START EXERCISE DATA
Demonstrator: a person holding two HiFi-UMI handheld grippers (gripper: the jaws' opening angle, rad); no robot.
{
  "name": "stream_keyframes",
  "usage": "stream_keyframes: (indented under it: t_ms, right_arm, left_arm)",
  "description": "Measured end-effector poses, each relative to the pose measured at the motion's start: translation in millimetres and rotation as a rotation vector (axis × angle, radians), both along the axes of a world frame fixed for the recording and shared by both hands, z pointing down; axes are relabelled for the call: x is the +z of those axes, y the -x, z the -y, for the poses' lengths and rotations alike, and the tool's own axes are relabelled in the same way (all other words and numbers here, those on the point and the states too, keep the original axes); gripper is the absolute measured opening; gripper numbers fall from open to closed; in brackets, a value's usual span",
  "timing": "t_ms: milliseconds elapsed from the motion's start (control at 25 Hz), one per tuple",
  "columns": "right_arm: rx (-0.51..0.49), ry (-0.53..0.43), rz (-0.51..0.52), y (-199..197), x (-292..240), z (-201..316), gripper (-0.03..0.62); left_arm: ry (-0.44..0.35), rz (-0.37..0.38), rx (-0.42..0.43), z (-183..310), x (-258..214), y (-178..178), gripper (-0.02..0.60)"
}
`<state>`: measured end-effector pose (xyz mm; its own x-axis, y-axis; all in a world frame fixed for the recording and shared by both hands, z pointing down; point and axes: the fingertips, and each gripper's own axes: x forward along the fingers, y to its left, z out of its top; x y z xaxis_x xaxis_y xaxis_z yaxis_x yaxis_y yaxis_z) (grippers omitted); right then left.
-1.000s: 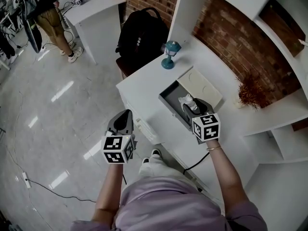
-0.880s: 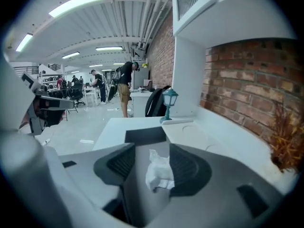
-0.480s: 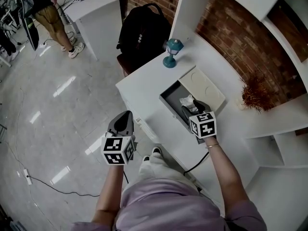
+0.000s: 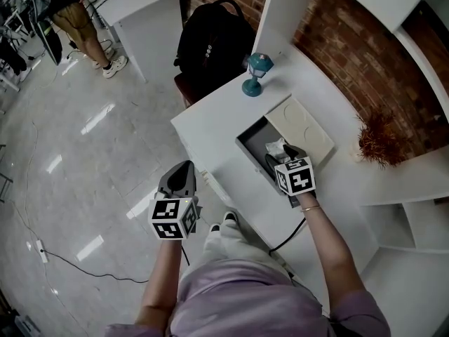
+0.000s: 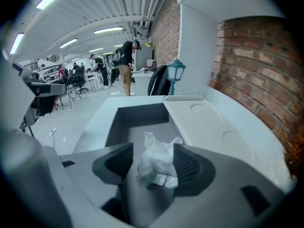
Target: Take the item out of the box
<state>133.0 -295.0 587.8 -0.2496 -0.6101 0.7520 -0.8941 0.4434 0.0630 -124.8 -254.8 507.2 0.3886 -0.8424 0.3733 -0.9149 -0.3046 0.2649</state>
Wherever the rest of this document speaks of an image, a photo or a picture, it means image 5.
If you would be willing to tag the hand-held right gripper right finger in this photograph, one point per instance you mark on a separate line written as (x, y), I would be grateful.
(192, 172)

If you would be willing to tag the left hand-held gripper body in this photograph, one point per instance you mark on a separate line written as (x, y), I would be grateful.
(52, 88)

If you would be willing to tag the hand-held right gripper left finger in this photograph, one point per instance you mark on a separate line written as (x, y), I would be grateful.
(116, 165)

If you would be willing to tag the white item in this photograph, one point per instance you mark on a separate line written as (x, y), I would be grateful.
(156, 160)

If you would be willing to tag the grey box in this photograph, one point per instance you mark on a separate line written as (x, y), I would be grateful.
(209, 125)

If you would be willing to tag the black office chair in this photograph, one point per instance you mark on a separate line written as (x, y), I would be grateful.
(79, 79)

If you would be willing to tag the white table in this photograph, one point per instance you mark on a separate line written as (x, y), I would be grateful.
(93, 76)

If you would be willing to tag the white power strip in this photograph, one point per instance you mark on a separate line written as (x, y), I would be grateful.
(52, 132)

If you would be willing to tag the white desk with drawers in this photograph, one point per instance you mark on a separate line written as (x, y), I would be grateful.
(99, 117)

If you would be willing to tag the black oval case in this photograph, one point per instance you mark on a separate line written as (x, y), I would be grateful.
(114, 72)

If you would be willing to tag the small white desk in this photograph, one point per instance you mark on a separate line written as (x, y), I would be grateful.
(142, 84)

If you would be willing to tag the black backpack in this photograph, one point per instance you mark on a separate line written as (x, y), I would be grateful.
(159, 82)

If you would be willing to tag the grey cabinet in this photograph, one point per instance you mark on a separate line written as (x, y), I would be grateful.
(143, 58)

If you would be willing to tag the pink and black mesh organizer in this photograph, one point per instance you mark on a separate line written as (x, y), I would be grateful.
(151, 65)

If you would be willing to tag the teal lantern lamp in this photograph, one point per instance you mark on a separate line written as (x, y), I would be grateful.
(175, 71)

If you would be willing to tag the dried reddish plant in pot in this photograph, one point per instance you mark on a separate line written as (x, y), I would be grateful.
(293, 151)

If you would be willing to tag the yellow flowers pot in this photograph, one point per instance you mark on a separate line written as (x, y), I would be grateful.
(148, 44)

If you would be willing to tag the white shelf unit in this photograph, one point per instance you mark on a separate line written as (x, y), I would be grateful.
(197, 56)

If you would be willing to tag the white ceiling pipes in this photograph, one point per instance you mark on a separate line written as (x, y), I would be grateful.
(152, 3)
END EXERCISE DATA
* DIRECTIONS
The entries above should be reproduced exactly, without their pictures.

* SOLUTION
Demonstrator: a person holding two HiFi-UMI handheld grippers (gripper: the jaws' opening angle, rad); no robot.
{
  "name": "stream_keyframes",
  "usage": "stream_keyframes: (indented under it: t_ms, right_arm, left_arm)",
  "description": "Measured end-effector poses, each relative to the pose measured at the motion's start: translation in millimetres and rotation as a rotation vector (axis × angle, radians), both along the axes of a world frame fixed for the recording and shared by both hands, z pointing down; axes are relabelled for the call: x is the +z of those axes, y the -x, z the -y, for the poses' lengths and rotations alike, and the tool's own axes are relabelled in the same way (all other words and numbers here, those on the point and the states too, keep the original axes); gripper is the absolute measured opening; gripper numbers fall from open to closed; in brackets, a value's usual span",
  "timing": "t_ms: milliseconds elapsed from the motion's start (control at 25 Hz), one per tuple",
  "columns": "right_arm: rx (-0.51..0.49), ry (-0.53..0.43), rz (-0.51..0.52), y (-199..197), x (-292..240), z (-201..316), gripper (-0.03..0.62); left_arm: ry (-0.44..0.35), rz (-0.37..0.38), rx (-0.42..0.43), z (-183..310), x (-258..214), y (-178..178), gripper (-0.02..0.60)"
}
`<state>`: measured end-effector pose (xyz mm; its own x-axis, y-axis; all in a world frame fixed for the recording and shared by both hands, z pointing down; point and axes: the fingertips, and each gripper's own axes: x forward along the fingers, y to its left, z out of its top; x y z xaxis_x xaxis_y xaxis_z yaxis_x yaxis_y yaxis_z) (grippers omitted); right then left.
-1.000s: 
-0.880s: 
-0.480s: 
+0.000s: 
+0.000s: 
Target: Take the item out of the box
<state>133.0 -295.0 587.8 -0.2496 -0.6101 0.7520 -0.8941 0.4434 0.0630 -124.8 -254.8 507.2 0.3886 -0.8424 0.3733 -0.9149 -0.3046 0.2649</state>
Wherever the rest of this document speaks of an image, a photo or a picture, it means image 5.
If you would be willing to tag the hand-held right gripper right finger in this photograph, one point per instance you mark on a separate line written as (x, y), I would be grateful.
(192, 172)

If you would be willing to tag the left hand-held gripper body in this photograph, one point per instance you mark on a separate line written as (x, y), I would be grateful.
(52, 88)

If you would be willing to tag the hand-held right gripper left finger in this photograph, one point per instance you mark on a separate line written as (x, y), I would be grateful.
(116, 165)

If you would be willing to tag the white item in this photograph, one point per instance you mark on a separate line written as (x, y), I would be grateful.
(156, 160)

If you would be willing to tag the grey box in this photograph, one point per instance you mark on a separate line written as (x, y), I would be grateful.
(209, 125)

If you would be willing to tag the black office chair in this photograph, one point per instance you mark on a separate line written as (x, y), I would be grateful.
(79, 79)

If you would be willing to tag the white table in this photograph, one point per instance you mark on a separate line written as (x, y), I would be grateful.
(93, 76)

If you would be willing to tag the white power strip in this photograph, one point per instance you mark on a separate line written as (x, y), I would be grateful.
(52, 132)

If you would be willing to tag the white desk with drawers in this photograph, one point per instance you mark on a separate line written as (x, y), I would be grateful.
(99, 117)

If you would be willing to tag the black oval case in this photograph, one point per instance you mark on a separate line written as (x, y), I would be grateful.
(114, 72)

If you would be willing to tag the small white desk in this photograph, one point per instance you mark on a separate line written as (x, y), I would be grateful.
(142, 84)

If you would be willing to tag the black backpack in this photograph, one point per instance you mark on a separate line written as (x, y), I would be grateful.
(159, 82)

If you would be willing to tag the grey cabinet in this photograph, one point per instance you mark on a separate line written as (x, y), I would be grateful.
(143, 58)

If you would be willing to tag the pink and black mesh organizer in this photograph, one point per instance you mark on a separate line written as (x, y), I would be grateful.
(151, 65)

If you would be willing to tag the teal lantern lamp in this photograph, one point per instance you mark on a separate line written as (x, y), I would be grateful.
(175, 71)

If you would be willing to tag the dried reddish plant in pot in this photograph, one point per instance you mark on a separate line written as (x, y), I would be grateful.
(293, 151)

If you would be willing to tag the yellow flowers pot in this photograph, one point per instance you mark on a separate line written as (x, y), I would be grateful.
(148, 44)

If you would be willing to tag the white shelf unit in this photograph, one point per instance you mark on a separate line written as (x, y), I would be grateful.
(197, 56)

If you would be willing to tag the white ceiling pipes in this photograph, one point per instance you mark on a separate line written as (x, y), I would be grateful.
(152, 3)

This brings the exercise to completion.